Halstead turned and gave me a smile which had all the elements of a sneer. ‘You’ve been spoiled by Mexico City,’ he said. ‘The altitude up there takes the edge off. It’s not really hot here on the coast. Wait until we get to Camp Two.’ His tone implied that I’d feel bloody sorry for myself.

It was cooler in the hut and there was the persistent throb of an air-conditioning unit. Fallon introduced us to a big, burly man. ‘This is Joe Rudetsky; he’s the boss of Camp One.’

Rudetsky stuck out a meaty hand. ‘Glad to meet you, Mr. Wheale,’ he boomed.

I later found out how Fallon had managed to organize the whole operation so quickly. He had merely appropriated the logistics unit from one of his oil exploration teams. Those boys were used to operating in rough country and under tropical conditions, and this job was very little different from a score of others they had done in North Africa, Saudi Arabia and Venezuela. When I explored the camp I admired the sheer efficiency of it all. They certainly knew how to make themselves comfortable — even to ice-cold Coca-Cola.

We stayed in Camp One all that day and slept there the night. Fallon and Halstead checked the mountain of equipment they evidently thought they needed, so Katherine and I did the same with the scuba gear. We weren’t going to take it to Camp Two because that would be pointless; Camp Two was a mere centre of exploration and if and when we discovered Uaxuanoc it would be abandoned and Camp Three would be set up on the city site.

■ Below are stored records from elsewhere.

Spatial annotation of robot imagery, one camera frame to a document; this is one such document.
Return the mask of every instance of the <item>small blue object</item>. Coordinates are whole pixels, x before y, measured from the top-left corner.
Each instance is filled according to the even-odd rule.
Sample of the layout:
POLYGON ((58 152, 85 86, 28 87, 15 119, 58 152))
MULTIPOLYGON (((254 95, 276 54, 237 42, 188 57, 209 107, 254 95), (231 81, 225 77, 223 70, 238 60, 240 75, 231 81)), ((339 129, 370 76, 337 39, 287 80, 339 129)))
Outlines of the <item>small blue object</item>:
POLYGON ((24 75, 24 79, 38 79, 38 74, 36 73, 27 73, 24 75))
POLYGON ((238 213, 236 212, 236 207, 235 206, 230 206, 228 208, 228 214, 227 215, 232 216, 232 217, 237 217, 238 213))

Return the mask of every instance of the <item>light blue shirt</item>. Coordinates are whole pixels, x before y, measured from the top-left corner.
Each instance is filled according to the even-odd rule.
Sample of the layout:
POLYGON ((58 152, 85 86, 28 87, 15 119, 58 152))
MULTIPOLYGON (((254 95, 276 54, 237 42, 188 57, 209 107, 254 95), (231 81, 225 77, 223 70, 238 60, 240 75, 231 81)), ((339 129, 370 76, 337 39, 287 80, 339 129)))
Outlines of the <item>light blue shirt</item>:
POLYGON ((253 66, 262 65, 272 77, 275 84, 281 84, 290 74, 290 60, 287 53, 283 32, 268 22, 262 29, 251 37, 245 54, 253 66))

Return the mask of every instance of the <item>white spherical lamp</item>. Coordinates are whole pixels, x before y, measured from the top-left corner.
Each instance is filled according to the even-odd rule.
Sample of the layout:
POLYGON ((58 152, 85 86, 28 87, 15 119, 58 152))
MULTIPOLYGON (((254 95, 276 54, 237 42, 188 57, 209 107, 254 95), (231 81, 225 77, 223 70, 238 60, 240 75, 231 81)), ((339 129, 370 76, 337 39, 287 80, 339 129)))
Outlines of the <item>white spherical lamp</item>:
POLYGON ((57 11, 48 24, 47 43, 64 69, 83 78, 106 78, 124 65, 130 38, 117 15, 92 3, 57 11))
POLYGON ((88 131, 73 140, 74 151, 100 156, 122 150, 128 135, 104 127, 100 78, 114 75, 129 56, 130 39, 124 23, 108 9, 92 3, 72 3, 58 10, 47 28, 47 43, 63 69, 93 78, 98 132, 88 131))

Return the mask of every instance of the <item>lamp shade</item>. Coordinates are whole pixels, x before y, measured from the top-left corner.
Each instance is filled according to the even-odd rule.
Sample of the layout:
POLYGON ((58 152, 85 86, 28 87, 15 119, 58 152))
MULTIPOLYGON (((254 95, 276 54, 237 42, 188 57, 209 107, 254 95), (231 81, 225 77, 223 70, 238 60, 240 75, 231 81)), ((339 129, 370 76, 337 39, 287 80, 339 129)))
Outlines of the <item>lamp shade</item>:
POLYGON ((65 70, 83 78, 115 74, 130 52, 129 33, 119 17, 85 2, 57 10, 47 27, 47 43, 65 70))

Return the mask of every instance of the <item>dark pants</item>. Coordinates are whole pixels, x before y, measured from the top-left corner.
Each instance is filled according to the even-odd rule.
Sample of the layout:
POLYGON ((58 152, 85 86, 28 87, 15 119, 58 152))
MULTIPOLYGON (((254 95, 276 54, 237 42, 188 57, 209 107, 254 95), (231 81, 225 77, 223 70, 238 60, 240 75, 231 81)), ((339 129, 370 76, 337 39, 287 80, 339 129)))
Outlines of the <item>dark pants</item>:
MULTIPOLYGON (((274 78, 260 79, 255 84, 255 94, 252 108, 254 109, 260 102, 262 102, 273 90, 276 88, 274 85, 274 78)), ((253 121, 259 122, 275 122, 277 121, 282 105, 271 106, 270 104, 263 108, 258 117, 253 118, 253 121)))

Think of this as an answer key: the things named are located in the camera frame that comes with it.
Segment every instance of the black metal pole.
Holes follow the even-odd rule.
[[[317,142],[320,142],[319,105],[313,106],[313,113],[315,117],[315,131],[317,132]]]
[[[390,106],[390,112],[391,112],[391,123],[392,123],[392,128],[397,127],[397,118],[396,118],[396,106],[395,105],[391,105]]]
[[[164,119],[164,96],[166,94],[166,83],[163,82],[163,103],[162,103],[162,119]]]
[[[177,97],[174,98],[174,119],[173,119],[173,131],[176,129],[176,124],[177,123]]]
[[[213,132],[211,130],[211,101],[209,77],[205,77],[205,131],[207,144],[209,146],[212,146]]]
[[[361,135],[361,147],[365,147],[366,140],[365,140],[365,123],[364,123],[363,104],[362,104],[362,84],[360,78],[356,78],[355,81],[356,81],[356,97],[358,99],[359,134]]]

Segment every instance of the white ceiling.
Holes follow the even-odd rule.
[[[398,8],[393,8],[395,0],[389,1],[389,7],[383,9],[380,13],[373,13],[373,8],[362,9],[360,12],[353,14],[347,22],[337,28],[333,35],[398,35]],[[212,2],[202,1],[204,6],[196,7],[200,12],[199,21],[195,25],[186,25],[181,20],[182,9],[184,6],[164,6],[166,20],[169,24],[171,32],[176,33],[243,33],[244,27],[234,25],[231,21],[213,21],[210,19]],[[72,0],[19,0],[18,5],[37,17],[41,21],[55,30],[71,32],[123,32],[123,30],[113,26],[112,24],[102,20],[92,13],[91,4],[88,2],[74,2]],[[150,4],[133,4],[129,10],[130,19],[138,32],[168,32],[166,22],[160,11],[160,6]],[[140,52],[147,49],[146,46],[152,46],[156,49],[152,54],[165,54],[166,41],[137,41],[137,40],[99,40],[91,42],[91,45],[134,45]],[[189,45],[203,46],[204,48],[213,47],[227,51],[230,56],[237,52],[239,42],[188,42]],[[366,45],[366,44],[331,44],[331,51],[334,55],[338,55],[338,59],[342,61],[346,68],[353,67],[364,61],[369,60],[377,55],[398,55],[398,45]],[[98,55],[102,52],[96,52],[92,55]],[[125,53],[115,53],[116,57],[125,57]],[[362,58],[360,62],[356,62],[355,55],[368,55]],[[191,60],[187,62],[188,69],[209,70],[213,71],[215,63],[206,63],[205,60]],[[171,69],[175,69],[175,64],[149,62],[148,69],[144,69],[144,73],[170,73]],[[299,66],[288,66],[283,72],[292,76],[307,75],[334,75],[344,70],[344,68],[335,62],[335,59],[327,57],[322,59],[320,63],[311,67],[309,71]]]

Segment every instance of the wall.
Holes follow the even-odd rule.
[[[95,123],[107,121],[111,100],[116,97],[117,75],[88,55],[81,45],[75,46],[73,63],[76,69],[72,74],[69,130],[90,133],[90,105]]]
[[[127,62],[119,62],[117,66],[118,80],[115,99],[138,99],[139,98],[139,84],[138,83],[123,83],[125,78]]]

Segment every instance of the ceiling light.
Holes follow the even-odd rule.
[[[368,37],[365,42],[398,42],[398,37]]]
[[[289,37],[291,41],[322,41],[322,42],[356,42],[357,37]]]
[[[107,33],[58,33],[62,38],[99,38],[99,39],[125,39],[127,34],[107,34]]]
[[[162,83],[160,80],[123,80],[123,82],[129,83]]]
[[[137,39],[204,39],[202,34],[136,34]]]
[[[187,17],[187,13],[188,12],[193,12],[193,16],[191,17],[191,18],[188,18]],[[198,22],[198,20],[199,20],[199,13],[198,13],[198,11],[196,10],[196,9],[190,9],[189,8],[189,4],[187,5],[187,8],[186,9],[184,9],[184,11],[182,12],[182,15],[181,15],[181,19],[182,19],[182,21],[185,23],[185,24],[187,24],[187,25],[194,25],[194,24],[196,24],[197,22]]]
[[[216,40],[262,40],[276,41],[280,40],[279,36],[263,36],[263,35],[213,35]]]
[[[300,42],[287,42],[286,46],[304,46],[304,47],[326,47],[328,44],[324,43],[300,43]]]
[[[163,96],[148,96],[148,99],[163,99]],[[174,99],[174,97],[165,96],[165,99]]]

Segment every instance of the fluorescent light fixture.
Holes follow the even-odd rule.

We worked until lunchtime and then stopped for something to eat. I wasn’t very hungry — the heat affected my appetite — but I relished the bottle of cold lager that Rudetsky thrust into my hand. I’d swear it hissed going down.

Katherine and I had completed our inspection and found everything present and in working order, but Fallon and Halstead still had quite a way to go. I offered to give them a hand, but Fallon shook his head. ‘It’s mostly instrument checking now,’ he said. ‘You wouldn’t know how to do that.’ His gaze wandered over my shoulder. ‘If you turn round you’ll see your first Maya.’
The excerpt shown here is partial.